▶ **ACTION ITEM**
When you find the word "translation" in a line of the entries, please copy the whole line.

▶ **EXTRACTED ENTRIES**
- - -
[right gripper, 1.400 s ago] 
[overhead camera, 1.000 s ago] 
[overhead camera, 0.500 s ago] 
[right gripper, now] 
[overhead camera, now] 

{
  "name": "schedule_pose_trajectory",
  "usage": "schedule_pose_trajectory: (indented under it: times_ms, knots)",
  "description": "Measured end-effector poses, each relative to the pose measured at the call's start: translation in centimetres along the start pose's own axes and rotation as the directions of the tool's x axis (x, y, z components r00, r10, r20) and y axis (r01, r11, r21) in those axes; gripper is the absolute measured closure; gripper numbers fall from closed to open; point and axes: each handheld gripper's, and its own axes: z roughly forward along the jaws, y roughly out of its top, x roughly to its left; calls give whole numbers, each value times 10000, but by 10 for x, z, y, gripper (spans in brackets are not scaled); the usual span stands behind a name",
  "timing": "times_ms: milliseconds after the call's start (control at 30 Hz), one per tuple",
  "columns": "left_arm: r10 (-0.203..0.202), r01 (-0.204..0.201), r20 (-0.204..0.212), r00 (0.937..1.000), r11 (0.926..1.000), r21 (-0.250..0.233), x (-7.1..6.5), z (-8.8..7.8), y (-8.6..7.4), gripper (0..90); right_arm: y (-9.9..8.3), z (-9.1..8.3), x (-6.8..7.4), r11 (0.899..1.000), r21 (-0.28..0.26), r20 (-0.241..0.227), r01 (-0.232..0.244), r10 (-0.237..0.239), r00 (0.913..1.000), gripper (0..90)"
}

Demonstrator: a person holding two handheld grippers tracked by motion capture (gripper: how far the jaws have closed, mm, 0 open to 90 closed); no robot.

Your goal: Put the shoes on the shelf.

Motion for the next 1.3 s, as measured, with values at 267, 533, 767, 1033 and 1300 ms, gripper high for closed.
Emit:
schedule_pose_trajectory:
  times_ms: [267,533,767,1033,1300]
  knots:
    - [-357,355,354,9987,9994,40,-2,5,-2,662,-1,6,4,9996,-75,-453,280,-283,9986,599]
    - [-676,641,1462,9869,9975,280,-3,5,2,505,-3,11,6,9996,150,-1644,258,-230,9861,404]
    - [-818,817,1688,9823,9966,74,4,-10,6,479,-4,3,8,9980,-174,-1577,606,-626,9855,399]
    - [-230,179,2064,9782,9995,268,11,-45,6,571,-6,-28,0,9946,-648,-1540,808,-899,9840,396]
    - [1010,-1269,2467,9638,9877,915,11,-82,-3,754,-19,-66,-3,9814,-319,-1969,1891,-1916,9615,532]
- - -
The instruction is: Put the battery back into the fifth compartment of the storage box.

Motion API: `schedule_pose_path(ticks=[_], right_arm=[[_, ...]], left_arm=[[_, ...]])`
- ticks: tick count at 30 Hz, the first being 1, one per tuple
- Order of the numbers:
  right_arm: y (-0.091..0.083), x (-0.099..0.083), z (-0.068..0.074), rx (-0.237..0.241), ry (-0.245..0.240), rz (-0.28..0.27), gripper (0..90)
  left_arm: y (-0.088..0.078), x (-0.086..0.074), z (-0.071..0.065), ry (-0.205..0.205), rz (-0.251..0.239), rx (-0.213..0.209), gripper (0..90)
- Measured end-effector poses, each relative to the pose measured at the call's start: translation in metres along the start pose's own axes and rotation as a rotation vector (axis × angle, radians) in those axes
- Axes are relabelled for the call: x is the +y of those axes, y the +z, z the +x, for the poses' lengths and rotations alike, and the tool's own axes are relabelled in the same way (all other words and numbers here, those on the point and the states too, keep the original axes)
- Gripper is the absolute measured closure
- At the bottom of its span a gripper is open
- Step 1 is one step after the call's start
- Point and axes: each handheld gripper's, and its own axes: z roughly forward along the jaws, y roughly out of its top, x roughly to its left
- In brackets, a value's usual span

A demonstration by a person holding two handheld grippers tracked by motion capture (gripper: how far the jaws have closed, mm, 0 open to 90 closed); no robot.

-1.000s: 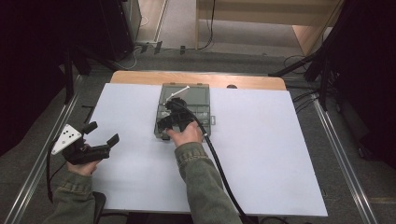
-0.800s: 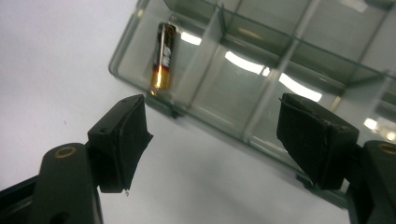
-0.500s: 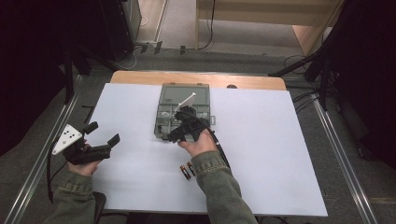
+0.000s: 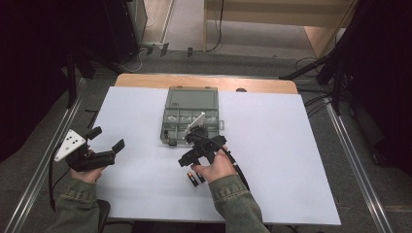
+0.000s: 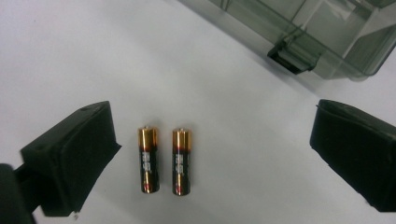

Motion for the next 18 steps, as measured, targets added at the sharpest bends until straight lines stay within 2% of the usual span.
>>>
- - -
▶ **SOLUTION BELOW**
  "description": "Measured end-effector poses, each relative to the pose measured at the call's start: translation in centimetres along the start pose's own axes and rotation as the directions of the tool's x axis (x, y, z components r00, r10, r20) and y axis (r01, r11, r21) in those axes; gripper is the absolute measured closure; gripper numbers fall from closed to open; point and axes: each handheld gripper's, and its own axes: z roughly forward along the jaws, y roughly out of its top, x roughly to its left; calls give whole numbers, each value times 10000, but by 10 for x, z, y, gripper (spans in brackets are not scaled); the usual span stands behind a name",
- Measured end-effector poses, each relative to the pose measured at the call's start: translation in metres along the start pose's own axes and rotation as a rotation vector (axis × angle, radians) in those axes

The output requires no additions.